Currently, most of the components (grass, bottles, food, paper, and so on) of our national waste is placed in bags and placed next to the curb to await Sanitation Service Authority collection. I say most because I would not ignore the efforts in relation to bottles and plastic. However, much of the sorting is still left to be done post-collection and I believe a more comprehensive and ultimately cost-effective approach to our waste management may be adopted to provide useful solutions.
My suggested solutions have been adapted from a study of the solid waste management programme of the city of Raleigh, North Carolina.
Recycling –– Each residence should have recycling bins, in addition to the regular garbage disposal bin, for all items not to be “regularly” disposed of.
Each office complex, apartment complex, malls, restaurants and Government buildings should have recycling bins for the same purposes above.
Recycling bins should also be placed in public spaces like schools, parks, universities sporting arenas . . . .
These bins, usually green in colour, would be marked bottle disposal, plastic disposal and so forth. In addition to these bins items could also be delivered if necessary to the plant or plants that process the waste contained within. Our University of the West Indies Cave Hill Campus has put such bins into use and provide a useful guide and example in this regard.
Garbage (household and office) –– All non-recyclable trash should be properly bagged and placed in garbage can.
There are special guidelines and days for collection of large appliances and other bulk items; these cannot be placed next to the road.
Yard waste, animal waste, appliances, medical or hazardous materials are not to be regularly disposed of;
Yard waste –– Grass and tree limbs are put into biodegradable bags for collection.
Encourage household composting piles, and these may be provided to farmers at a minimal fee or used for home gardens and landscaping.
Administration and financing –– The aim of such an approach, as I have outlined, is, firstly, to reduce the cost to the Government of managing waste disposal; and, secondly, it creates a national culture of recycling and waste management. The waste management essentially commences at the household or office level, in terms of sorting and reuse.
With adequate sorting occurring at source, the collection agencies may schedule collections for each type of waste more efficiently and deliver directly to the processing facility for each type of waste. Once such a regime is successfully implemented, waste management codes may be created which, if contravened, may be liable to fines.

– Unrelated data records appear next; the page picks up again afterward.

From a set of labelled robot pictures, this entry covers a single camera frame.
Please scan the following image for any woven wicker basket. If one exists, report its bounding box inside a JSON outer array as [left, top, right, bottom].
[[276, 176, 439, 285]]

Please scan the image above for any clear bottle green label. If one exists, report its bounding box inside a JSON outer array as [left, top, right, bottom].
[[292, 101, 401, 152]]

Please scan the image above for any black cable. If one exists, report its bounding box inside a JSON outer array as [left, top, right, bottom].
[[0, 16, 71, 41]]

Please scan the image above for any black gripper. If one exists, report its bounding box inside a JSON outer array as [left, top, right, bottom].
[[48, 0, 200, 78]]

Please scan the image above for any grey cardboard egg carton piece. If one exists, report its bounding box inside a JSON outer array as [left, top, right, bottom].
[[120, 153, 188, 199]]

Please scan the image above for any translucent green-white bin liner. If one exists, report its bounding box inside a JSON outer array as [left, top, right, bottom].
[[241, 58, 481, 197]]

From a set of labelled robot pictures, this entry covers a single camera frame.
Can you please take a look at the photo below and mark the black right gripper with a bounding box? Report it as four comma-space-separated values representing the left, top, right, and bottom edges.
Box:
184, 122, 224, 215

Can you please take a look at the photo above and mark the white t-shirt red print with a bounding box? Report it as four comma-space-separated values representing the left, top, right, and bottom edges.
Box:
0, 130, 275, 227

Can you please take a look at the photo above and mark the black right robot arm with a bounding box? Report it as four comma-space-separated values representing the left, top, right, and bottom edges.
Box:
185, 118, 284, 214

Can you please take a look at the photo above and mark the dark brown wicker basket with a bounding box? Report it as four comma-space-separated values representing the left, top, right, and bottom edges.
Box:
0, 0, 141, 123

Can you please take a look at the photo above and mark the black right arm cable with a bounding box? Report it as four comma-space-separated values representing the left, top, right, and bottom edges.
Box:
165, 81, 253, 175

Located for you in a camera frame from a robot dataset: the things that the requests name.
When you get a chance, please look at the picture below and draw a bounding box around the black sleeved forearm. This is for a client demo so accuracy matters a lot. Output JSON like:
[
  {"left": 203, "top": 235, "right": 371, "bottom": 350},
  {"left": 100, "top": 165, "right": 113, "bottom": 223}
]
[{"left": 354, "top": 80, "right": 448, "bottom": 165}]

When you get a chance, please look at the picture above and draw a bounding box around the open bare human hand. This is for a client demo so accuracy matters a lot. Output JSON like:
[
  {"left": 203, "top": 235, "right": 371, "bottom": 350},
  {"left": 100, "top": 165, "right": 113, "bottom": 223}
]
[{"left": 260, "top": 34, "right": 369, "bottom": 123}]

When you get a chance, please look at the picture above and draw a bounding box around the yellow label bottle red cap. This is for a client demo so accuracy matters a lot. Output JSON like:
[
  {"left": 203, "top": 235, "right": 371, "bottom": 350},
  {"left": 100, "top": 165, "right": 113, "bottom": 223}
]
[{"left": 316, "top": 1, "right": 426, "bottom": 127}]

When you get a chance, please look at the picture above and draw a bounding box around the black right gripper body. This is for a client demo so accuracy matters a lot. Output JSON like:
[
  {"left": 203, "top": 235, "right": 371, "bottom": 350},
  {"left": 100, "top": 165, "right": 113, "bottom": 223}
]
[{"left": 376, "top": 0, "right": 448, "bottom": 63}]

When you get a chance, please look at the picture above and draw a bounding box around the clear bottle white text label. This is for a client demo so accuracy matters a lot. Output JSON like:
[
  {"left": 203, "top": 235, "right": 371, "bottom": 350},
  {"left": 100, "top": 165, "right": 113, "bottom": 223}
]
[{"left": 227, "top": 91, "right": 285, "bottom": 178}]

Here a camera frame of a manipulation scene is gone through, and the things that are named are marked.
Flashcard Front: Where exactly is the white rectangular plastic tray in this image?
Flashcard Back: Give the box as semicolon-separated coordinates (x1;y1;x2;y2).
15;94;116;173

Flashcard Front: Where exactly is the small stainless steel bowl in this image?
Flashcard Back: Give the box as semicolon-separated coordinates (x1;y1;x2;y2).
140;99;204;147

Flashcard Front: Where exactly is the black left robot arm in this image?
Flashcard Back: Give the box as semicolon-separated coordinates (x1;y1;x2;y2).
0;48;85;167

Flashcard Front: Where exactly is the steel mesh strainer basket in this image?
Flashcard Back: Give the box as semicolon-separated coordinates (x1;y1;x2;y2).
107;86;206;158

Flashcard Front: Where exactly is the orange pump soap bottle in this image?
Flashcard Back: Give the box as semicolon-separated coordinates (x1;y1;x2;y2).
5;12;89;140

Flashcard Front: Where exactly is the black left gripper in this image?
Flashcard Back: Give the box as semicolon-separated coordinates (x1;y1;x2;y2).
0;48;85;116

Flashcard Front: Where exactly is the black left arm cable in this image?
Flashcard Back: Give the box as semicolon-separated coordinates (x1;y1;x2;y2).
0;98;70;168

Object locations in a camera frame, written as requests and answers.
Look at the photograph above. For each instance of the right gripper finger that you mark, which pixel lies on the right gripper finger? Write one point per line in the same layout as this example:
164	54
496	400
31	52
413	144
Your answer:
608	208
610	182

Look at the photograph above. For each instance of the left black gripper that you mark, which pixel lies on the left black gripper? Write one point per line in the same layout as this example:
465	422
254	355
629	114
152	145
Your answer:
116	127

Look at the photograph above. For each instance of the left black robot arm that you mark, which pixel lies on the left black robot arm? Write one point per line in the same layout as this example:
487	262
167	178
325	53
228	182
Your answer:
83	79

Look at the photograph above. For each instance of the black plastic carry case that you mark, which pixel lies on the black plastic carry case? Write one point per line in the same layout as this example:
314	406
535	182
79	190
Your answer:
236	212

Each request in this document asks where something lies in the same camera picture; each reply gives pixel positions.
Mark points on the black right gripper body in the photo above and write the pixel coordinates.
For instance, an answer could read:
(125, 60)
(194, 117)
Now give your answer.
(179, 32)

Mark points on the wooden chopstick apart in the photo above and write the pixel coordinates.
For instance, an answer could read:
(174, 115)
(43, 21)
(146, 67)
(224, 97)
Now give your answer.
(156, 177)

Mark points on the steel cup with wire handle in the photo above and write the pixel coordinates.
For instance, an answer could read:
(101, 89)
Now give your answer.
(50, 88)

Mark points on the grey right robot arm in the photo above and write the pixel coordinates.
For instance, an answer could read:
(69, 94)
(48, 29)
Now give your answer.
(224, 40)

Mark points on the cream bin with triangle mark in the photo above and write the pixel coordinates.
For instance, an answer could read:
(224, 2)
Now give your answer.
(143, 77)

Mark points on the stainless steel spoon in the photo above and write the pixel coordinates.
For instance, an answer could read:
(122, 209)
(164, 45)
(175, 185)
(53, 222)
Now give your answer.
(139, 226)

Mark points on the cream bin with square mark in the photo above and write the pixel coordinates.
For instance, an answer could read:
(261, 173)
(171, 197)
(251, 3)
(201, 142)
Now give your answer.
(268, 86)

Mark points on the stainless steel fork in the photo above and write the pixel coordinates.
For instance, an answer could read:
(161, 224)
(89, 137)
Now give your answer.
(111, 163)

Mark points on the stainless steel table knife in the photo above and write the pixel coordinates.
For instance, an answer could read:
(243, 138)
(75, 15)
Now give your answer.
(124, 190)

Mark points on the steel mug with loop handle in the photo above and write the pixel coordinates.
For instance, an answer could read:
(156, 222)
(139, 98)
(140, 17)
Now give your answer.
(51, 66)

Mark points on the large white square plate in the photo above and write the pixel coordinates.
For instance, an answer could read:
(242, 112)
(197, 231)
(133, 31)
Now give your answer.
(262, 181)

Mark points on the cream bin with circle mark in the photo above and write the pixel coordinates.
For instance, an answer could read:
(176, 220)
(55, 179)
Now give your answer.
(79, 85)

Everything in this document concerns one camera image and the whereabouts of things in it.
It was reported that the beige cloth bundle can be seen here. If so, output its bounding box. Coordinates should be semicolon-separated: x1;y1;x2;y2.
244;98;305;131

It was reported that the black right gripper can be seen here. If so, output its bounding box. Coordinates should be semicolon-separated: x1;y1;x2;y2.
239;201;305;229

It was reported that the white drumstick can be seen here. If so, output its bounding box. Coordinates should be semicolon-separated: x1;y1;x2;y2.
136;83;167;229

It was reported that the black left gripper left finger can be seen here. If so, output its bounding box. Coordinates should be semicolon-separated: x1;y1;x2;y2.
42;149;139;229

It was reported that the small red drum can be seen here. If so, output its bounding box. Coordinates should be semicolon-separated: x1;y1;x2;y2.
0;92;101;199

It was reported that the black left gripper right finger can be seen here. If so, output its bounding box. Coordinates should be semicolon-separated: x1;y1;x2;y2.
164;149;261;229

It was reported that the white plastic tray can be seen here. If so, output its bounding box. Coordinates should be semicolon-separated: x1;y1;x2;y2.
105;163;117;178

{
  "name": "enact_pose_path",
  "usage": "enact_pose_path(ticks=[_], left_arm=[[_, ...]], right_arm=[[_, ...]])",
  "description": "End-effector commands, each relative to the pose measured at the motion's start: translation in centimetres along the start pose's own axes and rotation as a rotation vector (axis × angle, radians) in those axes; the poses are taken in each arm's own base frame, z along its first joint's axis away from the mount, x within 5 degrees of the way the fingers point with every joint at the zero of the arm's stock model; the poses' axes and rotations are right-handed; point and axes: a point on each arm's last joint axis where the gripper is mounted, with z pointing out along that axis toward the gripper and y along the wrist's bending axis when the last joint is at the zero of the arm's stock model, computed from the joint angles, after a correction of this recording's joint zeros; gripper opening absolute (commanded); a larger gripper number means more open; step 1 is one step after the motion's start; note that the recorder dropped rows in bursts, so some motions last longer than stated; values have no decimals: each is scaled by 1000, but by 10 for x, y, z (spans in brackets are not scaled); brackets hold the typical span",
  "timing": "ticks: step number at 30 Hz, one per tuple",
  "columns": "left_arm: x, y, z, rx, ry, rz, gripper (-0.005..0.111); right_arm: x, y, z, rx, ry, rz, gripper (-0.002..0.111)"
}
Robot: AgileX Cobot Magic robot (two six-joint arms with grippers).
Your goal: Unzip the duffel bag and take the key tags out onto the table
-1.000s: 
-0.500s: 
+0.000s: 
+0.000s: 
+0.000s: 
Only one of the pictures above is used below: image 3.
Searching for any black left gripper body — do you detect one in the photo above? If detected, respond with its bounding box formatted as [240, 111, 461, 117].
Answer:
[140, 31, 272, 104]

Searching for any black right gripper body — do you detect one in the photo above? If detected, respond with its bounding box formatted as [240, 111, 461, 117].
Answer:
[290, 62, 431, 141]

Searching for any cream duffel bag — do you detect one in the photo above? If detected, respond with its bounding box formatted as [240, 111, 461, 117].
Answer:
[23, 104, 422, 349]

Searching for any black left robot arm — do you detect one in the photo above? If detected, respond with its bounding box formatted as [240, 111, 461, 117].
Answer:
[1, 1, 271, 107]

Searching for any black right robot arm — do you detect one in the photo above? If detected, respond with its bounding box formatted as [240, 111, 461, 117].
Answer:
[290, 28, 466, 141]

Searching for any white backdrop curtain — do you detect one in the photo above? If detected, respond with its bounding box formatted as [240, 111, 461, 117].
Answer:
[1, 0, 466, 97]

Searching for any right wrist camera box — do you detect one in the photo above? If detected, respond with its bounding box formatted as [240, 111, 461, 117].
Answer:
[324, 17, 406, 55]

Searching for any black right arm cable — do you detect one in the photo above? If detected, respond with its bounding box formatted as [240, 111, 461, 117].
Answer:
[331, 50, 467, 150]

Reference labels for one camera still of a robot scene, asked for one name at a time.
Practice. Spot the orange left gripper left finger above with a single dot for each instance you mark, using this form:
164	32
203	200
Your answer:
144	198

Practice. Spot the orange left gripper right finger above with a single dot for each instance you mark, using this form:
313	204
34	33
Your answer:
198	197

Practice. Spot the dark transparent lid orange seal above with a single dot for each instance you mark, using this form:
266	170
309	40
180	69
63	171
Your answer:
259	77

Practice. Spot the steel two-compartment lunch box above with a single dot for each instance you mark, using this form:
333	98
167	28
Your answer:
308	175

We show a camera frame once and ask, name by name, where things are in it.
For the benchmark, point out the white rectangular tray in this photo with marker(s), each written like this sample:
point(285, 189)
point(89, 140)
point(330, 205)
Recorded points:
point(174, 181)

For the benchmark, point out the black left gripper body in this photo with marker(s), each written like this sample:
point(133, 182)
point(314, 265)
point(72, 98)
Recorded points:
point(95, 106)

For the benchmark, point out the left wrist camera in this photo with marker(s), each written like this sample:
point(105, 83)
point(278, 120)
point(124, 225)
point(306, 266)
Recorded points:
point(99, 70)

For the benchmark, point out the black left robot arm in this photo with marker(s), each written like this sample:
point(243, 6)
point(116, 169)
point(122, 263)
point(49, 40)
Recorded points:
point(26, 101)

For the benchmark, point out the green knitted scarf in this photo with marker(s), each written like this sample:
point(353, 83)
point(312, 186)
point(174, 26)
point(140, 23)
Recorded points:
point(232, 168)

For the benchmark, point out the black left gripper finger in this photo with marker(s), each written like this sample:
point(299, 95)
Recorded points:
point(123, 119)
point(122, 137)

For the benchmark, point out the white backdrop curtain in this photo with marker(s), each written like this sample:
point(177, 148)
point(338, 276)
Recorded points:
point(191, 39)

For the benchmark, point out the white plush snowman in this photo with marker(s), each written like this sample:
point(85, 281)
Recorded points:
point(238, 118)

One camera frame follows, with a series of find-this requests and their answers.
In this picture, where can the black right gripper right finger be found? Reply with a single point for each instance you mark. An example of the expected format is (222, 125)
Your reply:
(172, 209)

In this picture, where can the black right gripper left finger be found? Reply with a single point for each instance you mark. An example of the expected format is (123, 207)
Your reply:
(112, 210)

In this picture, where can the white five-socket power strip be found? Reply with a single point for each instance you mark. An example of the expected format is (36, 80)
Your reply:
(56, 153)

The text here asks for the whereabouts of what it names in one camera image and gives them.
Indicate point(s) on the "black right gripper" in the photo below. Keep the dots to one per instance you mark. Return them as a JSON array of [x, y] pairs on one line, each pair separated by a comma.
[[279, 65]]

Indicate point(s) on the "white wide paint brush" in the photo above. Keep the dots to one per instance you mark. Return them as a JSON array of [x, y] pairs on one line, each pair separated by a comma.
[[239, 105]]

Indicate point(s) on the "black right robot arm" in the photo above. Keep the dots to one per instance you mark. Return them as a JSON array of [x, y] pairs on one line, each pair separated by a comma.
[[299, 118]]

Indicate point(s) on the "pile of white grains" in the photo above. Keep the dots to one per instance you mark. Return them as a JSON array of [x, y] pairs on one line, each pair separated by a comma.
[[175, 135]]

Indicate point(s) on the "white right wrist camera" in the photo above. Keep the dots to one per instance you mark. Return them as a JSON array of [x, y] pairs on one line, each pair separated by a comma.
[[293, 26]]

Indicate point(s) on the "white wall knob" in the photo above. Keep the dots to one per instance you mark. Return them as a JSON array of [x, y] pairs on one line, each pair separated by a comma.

Our Government financial resources may not allow for this approach to be fully funded by the state, as it entails provision of disposal bins, collection and final processing and disposal. However, it also provides further opportunity for public private sector cooperation at the collection and processing phases.
Additional financing options are:
A fixed annual fee per household and business, assessed annually via income tax or corporation tax returns or remittances;
Reintroduction of the Environmental Levy to assist in covering the cost of waste management;
Additional fees for certain types of businesses disposing a predetermined type or quantity of waste that may be deemed above normal;
Any other fair means of levying a relevant portion of costs on households and businesses.
Recycle, reuse, repurpose –– Our culture and attitude to waste management and disposal and whose responsibility it is must change.
Many of our problems are not simply a financial crisis requiring an injection of cash to remedy the crisis, but rather the requiring of alternative and more comprehensive approaches and solutions to what we are confronted with.
We must all be encouraged to recycle and reduce our waste, reuse items in the home and office for an additional time or for an alternative purpose. Then we can have a systematically cheaper and efficient approach to managing waste and our environment.
(David Simpson is immediate past president of ICAB and a director of the Barbados Entrepreneurship Foundation (BEF), and serves as co-champion of its finance pillar.)